On Jun 24, 2004, at 5:37 AM, Ashhar Farhan wrote:
the PC is a powerful a DSP as you can hope to own. the problem is in
getting signals in and out of it. the only available means of doing it is
via audio (baseband). i have used a PC based scope too. but that is a
costly option. costlier than the PC itself. but it might be interesting to
see how useful can the ordinary PC become by strapping some home made
circutis around it.
does anybody have more stories about using PCs in the home lab?
"Back in the day" ...
A decade or more ago, it was trivial to get ISA-bus prototype boards to wire up new gadgets like A/D converters. With the limited bandwidth of ISA and the low frequency of consumer-affordable A/D chips, board layout was not an issue. In fact, some of us were building MIDI interfaces/audio digitizers for Macintosh out of a single A/D chip and a couple of connectors. And it's trivial to use the PC printer port (LPTx) as a data interface.
A PCI breadboard is a lot harder to come by nowadays, and it's not even something that an enterprising hobbyist could etch up himself. However, PCI has the bandwidth and the newest consumer-grade A/D chips have sampling rates that were almost unheard of just 5 years ago. But it would be (relatively) simple to design and build a PCI A/D board. The biggest challenge would be to equalize the signal traces from the A/D chip to the PCI connector. Assuming one could etch a PCI connector, this could be done at home.
An easier interface would be USB 2.0 or FireWire (IEEE 1394). Most PCs built since 1999 have USB 1.0 or higher; some PCs since 2002 have FireWire (Macs introduced since 1998 or so all have FireWire). The significant advantage to USB is that most consumer OSes besides Mac OS X have drivers for most USB devices built in, so there's a good chance that for any given USB interface chip, the OS will recognize its data stream and be able to provide it _somewhere_. This isn't as easy to implement as an LPTx scheme under DOS, but there are a number of simple programming environments for Windows such as Visual BASIC (yecch) or National Instruments' LabView (hurrah!) that make data acquisition and manipulation easy to set up.

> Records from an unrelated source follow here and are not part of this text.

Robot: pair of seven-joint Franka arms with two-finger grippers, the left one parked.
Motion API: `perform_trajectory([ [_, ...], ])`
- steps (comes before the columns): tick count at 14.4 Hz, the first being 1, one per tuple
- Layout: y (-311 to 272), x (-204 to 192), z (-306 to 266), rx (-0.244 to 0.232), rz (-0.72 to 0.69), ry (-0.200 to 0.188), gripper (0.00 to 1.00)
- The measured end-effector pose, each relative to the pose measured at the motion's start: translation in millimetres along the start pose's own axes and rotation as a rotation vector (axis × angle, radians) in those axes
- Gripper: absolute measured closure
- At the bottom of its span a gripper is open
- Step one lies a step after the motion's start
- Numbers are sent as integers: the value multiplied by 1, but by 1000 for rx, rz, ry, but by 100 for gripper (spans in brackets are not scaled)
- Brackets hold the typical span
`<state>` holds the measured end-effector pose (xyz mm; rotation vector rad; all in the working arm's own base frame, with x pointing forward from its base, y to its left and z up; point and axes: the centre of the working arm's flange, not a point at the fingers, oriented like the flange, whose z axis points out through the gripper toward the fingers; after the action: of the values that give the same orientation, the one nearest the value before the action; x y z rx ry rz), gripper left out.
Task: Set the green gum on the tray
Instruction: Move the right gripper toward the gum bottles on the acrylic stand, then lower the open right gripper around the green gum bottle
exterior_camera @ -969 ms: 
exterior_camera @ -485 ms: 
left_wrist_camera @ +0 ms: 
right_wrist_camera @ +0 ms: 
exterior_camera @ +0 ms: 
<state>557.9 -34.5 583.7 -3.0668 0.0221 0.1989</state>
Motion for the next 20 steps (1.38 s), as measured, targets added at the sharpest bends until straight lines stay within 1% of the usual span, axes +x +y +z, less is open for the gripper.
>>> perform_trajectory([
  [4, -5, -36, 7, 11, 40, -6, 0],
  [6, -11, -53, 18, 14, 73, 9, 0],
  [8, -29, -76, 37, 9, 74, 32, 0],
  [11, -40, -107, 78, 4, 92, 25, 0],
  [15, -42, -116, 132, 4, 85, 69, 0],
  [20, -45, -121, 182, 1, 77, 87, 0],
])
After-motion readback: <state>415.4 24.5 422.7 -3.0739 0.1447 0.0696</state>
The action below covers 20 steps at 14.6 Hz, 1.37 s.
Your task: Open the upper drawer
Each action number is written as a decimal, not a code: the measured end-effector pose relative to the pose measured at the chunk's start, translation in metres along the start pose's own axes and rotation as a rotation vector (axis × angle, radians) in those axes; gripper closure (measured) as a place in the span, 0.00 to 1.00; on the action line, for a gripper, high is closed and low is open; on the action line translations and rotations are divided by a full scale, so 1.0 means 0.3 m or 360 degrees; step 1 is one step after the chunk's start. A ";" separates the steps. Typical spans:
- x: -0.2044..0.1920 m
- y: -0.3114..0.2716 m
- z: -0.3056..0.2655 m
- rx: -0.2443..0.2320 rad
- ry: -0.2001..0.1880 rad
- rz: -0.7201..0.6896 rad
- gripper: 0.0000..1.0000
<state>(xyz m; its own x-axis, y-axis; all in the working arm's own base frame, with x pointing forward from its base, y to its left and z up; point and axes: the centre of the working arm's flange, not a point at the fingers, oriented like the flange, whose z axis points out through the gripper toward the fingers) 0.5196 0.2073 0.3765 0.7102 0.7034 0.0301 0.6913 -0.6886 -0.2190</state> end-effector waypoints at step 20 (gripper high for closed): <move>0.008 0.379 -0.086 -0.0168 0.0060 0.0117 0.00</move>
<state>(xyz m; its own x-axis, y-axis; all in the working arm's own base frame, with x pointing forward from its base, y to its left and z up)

And Linux has at least as many drivers, plus the ability to drop to a command-line interface, which makes accessing machine-level functions a whole lot easier than under an MS OS, now that DOS has been effectively buried under Wind0ze.

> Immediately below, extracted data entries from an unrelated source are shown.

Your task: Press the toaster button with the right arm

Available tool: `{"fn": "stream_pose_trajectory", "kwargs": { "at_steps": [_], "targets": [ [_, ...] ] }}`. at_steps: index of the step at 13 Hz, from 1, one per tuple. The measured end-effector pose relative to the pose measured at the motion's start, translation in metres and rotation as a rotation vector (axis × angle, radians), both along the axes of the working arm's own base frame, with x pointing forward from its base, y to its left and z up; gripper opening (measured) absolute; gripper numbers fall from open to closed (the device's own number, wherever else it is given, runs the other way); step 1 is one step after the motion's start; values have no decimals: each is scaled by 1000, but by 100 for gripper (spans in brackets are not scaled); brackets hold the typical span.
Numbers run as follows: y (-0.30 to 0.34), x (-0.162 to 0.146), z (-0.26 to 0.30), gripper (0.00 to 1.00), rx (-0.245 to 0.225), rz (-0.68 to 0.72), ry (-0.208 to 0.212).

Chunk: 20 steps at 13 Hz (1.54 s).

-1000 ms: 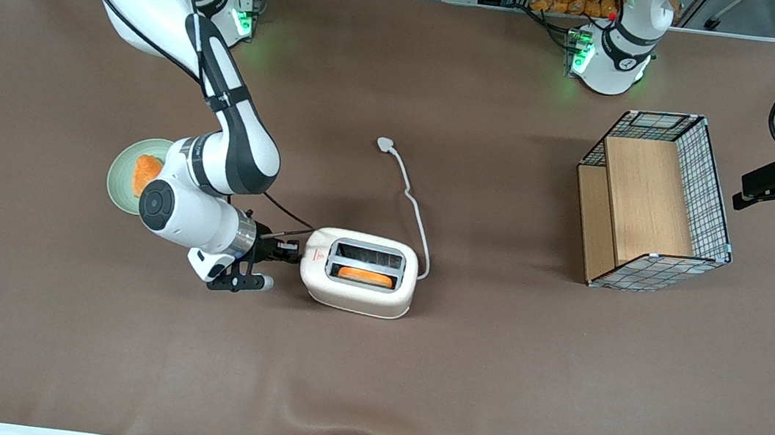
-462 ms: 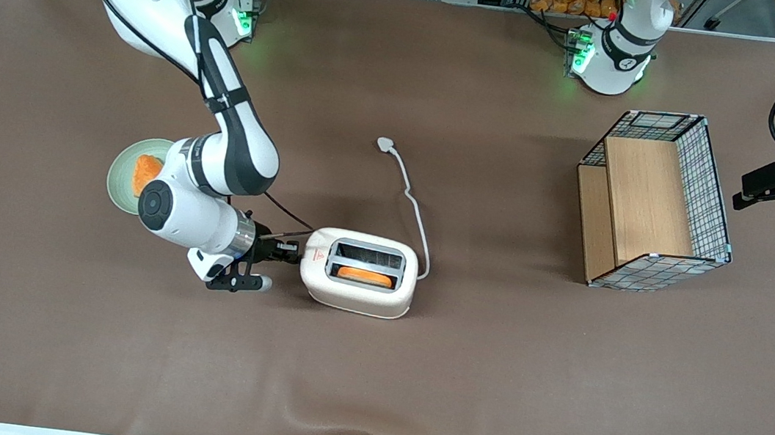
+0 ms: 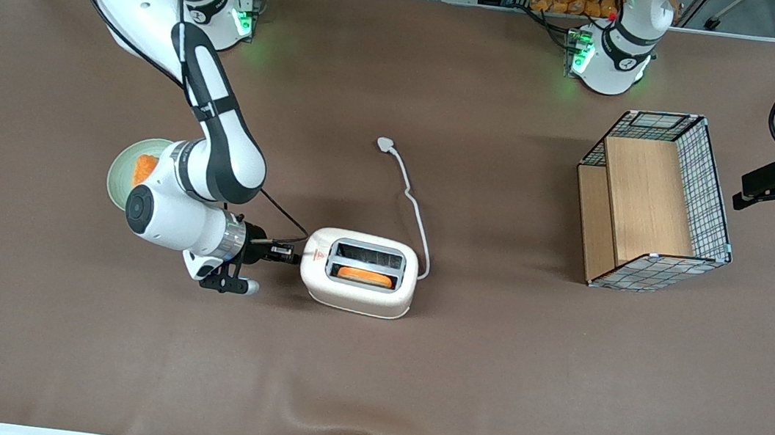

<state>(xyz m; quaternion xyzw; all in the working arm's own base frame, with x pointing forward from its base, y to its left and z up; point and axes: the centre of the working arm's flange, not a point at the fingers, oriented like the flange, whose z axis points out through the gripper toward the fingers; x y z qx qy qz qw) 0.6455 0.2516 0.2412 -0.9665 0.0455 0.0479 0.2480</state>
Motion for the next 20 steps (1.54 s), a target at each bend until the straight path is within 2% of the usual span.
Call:
{"fn": "stream_pose_trajectory", "kwargs": {
  "at_steps": [5, 7, 10, 11, 14, 16, 19, 20],
  "targets": [
    [-2, 3, 6, 1, 15, 8, 19],
    [-13, 14, 24, 1, 41, 18, 40],
    [-59, 32, 66, 4, 62, 15, 37],
    [-75, 35, 83, 11, 56, 18, 33],
    [-123, 31, 134, 46, 4, 46, 31],
    [-160, 24, 168, 67, -62, 70, 26],
    [-213, 6, 224, 99, -183, 114, -8],
    [-230, -1, 243, 100, -228, 123, -20]
  ]
}}
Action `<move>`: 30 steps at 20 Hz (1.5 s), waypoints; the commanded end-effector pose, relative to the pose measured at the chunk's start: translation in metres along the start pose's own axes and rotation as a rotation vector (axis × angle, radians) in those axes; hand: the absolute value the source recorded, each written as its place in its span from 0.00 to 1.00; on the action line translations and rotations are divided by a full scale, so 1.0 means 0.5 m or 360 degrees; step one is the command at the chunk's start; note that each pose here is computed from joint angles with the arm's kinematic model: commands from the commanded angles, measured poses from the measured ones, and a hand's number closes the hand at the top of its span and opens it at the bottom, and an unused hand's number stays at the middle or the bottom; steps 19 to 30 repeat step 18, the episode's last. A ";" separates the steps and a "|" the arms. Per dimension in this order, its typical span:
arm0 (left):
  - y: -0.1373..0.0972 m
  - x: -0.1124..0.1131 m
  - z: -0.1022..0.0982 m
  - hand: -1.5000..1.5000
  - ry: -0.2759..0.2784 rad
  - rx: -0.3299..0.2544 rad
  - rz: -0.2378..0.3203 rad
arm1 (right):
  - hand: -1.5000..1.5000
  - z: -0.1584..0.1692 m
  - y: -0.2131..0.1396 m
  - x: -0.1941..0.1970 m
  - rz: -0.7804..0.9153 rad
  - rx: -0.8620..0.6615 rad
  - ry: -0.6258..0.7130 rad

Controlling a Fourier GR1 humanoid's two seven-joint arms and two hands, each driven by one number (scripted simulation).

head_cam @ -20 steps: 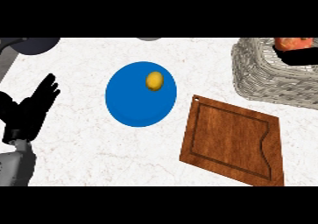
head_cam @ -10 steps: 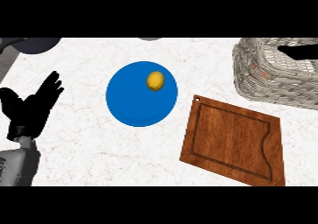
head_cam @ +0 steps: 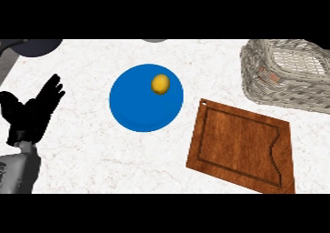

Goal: Pick the squash from the cutting board and place it in the basket

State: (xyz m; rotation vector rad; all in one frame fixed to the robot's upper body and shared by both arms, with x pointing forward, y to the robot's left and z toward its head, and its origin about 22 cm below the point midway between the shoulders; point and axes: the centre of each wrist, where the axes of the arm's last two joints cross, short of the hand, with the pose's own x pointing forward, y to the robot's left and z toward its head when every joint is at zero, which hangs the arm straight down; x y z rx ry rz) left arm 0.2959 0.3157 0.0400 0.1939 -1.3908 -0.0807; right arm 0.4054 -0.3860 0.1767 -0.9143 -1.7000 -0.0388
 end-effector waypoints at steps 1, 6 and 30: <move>0.001 -0.004 -0.003 0.50 0.0021 -0.0011 0.0007 | 0.00 -0.014 -0.070 -0.038 -0.0258 -0.0210 0.0088; 0.006 -0.031 0.010 0.50 0.0018 0.0026 0.0029 | 0.00 -0.009 -0.203 -0.091 -0.0416 -0.0266 0.0224; -0.006 0.000 -0.005 0.50 -0.0021 -0.0010 0.0019 | 0.00 0.071 -0.533 -0.210 -0.0329 0.0067 0.0292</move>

Theoretically, all you need for data capture is -- suitable conditioning and buffering circuitry to deliver your analog signal to your A/D converter, a buffer/interface to your bus, and a suitable bus connector. In the case of USB and FireWire, which are serial interfaces, you need as part of the bus buffer/interface from the A/D -- a data serializer. This would be any scheme that would take the parallel-bus output from the A/D and convert it to a serial stream compatible with USB or FireWire.

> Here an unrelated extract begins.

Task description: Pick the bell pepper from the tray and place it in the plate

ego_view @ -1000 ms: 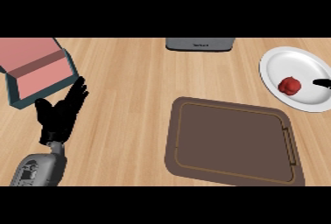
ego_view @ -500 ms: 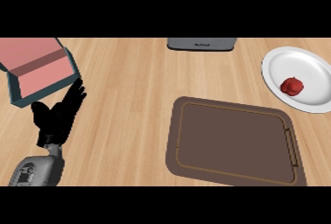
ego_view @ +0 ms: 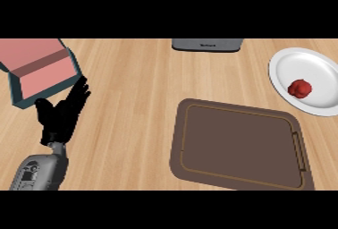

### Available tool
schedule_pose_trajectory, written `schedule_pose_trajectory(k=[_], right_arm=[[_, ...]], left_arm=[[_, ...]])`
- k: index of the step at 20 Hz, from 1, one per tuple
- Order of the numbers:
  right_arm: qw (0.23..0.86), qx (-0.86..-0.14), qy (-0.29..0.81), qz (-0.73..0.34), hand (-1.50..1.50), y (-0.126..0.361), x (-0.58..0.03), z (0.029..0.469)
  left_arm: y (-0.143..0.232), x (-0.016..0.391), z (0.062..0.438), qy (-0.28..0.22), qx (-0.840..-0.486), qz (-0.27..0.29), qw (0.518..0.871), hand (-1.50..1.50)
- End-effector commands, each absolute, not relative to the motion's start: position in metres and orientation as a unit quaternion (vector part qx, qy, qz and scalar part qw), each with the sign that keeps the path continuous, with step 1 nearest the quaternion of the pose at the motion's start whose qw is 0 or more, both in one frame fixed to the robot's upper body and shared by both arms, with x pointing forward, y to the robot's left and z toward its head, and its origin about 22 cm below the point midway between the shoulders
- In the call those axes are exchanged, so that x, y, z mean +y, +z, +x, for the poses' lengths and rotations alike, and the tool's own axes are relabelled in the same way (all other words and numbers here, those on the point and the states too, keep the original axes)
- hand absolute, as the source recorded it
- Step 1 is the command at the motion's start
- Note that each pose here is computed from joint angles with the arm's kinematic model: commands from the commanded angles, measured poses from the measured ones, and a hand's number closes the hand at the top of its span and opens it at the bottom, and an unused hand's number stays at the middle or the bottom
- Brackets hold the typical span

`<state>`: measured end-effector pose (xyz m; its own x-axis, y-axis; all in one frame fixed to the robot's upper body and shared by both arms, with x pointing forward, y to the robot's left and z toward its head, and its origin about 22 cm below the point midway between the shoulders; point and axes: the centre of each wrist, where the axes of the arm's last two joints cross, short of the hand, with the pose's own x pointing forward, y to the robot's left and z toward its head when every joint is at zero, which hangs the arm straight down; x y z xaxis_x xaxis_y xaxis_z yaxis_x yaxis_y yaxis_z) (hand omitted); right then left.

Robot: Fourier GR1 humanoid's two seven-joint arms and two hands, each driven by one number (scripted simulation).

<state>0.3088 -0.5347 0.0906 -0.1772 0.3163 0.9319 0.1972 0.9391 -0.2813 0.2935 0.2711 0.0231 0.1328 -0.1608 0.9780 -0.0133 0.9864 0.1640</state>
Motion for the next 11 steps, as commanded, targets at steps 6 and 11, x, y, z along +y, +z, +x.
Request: schedule_pose_trajectory(k=[6, 11], right_arm=[[0.615, -0.765, 0.065, -0.177, -1.5, 0.102, -0.569, 0.272], [0.626, -0.754, 0.069, -0.187, -1.5, 0.088, -0.569, 0.264]], left_arm=[[0.03, 0.274, 0.292, -0.053, -0.658, 0.074, 0.748, 0.0], [0.026, 0.27, 0.294, -0.056, -0.658, 0.061, 0.748, 0.0]])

Some newer A/Ds now have serial outputs, so the interface would be as simple as doing level conditioning and perhaps some timing adjustment. The stuff's out there -- try TI or National Semiconductor. Both companies have reasonable sample policies if you know how to ask. It's harder to design the board than it is to get free parts. (N.B. -- Some parts are US export-restricted, even though they're made or assembled outside the US.)
And -- if you have lots of money to throw at the problem, National Instruments has already solved it. Reverse-engineering their hardware at lower performance levels should be within the scope of most savvy home builders -- their catalog offers ample design solutions that show you what CAN be done. After that, it's just a matter of software.
Or, if your signal of interest is 20 kHz or narrower, you merely need to convert it to baseband and feed it to your sound card. There's a lot of amateur DSP software available. And again, if you have a lot of money to throw at the problem, there's also MatLab for developing your own DSP software.
And -- the modulation characteristics and core DSP source routines to match those characteristics are freely available on the Internet if you are a diligent searcher. Programming in C is an advantage here. If you choose to explore this avenue, you'll soon find that having a stereo input sound card opens up a huge new world of capabilities.
Most of them beyond the scope of HF SSB, CW, or PSK31.